▸ **DESCRIPTION OF THE TASK**
Look through the lines below; wherever the word "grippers" appears, copy that line.

▸ **DATASET EXTRACT**
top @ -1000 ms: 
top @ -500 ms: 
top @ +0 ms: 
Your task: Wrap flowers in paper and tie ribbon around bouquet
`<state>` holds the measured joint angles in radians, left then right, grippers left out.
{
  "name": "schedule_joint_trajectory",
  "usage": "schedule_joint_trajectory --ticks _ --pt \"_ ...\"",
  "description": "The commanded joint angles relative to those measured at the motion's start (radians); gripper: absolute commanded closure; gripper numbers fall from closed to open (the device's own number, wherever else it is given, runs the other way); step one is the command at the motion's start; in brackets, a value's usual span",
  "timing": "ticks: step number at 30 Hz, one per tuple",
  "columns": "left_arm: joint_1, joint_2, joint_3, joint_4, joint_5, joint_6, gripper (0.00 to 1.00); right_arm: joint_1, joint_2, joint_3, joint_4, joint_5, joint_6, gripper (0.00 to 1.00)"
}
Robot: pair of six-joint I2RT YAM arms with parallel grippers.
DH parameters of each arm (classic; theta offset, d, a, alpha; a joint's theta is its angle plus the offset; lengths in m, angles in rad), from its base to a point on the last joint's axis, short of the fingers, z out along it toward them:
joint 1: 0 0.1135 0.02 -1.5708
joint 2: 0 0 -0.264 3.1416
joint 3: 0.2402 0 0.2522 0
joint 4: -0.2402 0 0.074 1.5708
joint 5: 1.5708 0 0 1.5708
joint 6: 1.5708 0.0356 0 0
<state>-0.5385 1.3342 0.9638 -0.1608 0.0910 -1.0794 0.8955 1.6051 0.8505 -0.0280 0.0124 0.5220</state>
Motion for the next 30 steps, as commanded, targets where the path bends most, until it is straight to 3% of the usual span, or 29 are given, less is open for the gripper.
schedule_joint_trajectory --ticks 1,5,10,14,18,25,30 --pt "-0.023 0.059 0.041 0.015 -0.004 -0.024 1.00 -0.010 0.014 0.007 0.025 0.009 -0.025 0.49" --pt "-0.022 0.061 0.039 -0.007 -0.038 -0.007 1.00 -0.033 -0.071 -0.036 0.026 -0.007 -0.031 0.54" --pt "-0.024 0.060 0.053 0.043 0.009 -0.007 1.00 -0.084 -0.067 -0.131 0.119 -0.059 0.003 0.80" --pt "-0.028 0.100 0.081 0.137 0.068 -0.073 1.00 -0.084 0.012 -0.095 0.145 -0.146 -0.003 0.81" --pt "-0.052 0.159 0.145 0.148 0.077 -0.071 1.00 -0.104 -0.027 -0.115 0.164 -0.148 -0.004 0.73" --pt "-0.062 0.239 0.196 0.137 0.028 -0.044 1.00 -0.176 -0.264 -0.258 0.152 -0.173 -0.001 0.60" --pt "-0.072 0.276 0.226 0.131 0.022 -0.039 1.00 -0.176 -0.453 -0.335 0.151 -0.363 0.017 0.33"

▸ **EXERCISE ANSWER**
`<state>` holds the measured joint angles in radians, left then right, grippers left out.
Robot: pair of six-joint I2RT YAM arms with parallel grippers.

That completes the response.